-- Task statement --
Pick every line from the data that holds the word "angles".

-- Source material --

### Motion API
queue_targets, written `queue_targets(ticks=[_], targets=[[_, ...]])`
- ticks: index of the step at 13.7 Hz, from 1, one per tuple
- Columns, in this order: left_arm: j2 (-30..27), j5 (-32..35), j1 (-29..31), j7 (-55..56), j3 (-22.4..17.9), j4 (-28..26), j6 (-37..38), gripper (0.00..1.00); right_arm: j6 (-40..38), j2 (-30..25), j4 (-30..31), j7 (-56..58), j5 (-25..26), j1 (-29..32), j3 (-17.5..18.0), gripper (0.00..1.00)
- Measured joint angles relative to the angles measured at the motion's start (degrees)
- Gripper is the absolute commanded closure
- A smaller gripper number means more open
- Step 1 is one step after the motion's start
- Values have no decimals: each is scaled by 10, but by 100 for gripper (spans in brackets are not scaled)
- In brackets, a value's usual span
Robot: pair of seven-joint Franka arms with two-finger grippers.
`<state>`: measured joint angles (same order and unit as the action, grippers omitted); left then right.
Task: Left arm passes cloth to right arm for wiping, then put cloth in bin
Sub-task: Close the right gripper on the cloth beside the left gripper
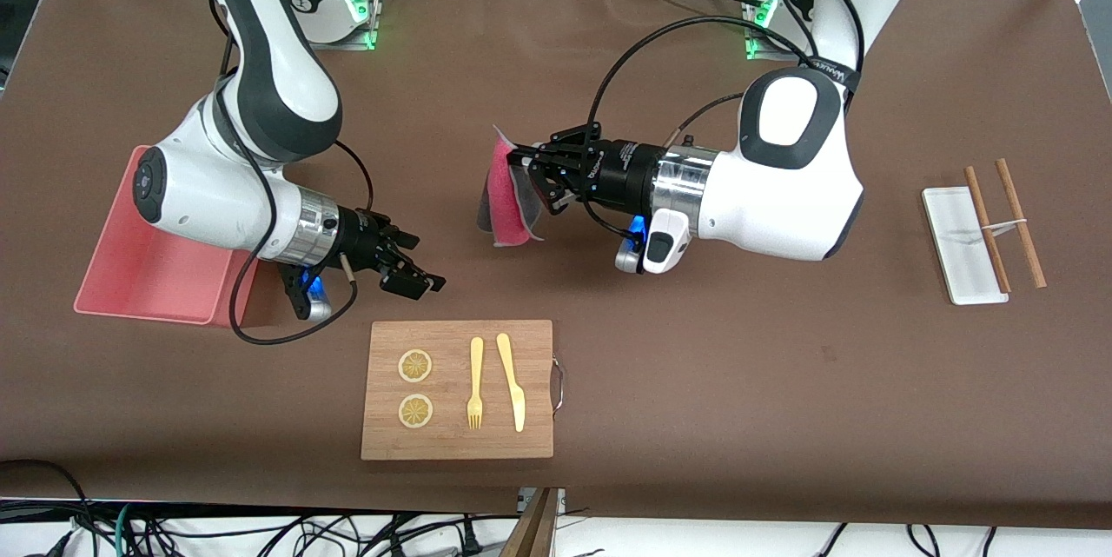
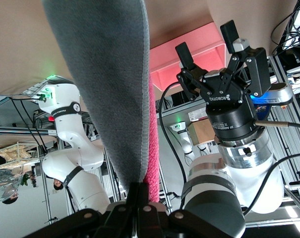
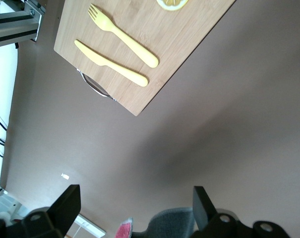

-- Task answer --
- Measured joint angles relative to the angles measured at the motion's start (degrees)
`<state>`: measured joint angles (same order and unit as the action, grippers omitted); left then right.

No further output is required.